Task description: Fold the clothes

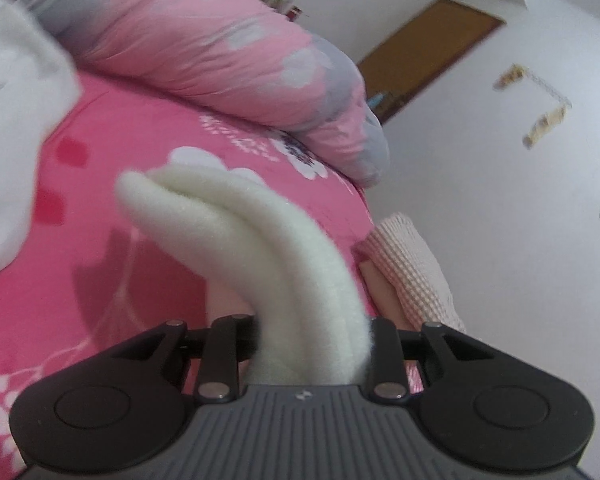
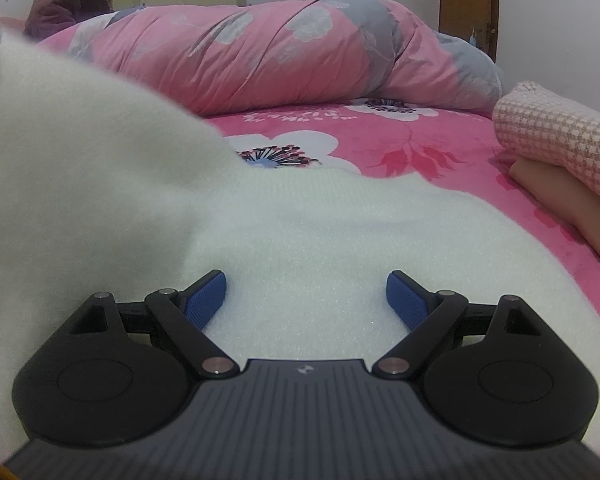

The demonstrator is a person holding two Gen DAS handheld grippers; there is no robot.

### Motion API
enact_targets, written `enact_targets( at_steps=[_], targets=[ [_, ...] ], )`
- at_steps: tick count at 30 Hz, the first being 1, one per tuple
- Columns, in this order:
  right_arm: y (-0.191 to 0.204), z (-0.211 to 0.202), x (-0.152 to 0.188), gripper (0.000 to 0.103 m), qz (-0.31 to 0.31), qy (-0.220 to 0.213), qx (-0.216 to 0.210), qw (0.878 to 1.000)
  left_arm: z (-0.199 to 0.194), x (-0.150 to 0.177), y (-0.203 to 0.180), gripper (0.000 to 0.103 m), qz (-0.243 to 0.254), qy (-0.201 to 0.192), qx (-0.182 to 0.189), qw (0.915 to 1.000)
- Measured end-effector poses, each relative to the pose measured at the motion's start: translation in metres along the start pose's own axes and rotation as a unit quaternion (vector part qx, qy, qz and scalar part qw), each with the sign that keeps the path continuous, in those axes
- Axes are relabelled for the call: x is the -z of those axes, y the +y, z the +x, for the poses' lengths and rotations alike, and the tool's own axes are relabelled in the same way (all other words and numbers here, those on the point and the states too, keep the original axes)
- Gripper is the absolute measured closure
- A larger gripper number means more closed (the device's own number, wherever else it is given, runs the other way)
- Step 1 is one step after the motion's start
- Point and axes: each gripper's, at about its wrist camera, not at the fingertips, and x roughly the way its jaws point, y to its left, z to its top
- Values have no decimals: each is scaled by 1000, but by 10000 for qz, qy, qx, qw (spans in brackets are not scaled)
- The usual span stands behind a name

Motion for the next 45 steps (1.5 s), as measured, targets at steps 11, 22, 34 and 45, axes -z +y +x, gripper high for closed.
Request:
enact_targets(
  at_steps=[11, 22, 34, 45],
  targets=[
    [-77, -51, 21, 15, 593, -224, -1530, 9862, 109, 26, -97, 54, 912, 1201, -437, 9876],
    [-129, -72, 50, 15, 1680, -650, -2390, 9542, 149, 52, -158, 24, 1383, 1467, -629, 9774],
    [-138, -74, 55, 15, 1868, -714, -2603, 9446, 46, 22, -140, 23, 1366, 166, -169, 9903],
    [-136, -76, 52, 15, 1848, -614, -2526, 9478, -2, 104, -76, 21, 3014, -14, -1242, 9454]
  ],
)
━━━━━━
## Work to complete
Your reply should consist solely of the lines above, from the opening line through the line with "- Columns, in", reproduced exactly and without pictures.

## Response box
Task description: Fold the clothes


The demonstrator is a person holding two Gen DAS handheld grippers; there is no robot.

### Motion API
enact_targets, written `enact_targets( at_steps=[_], targets=[ [_, ...] ], )`
- at_steps: tick count at 30 Hz, the first being 1, one per tuple
- Columns, in this order:

The exercise asks for nothing more than this.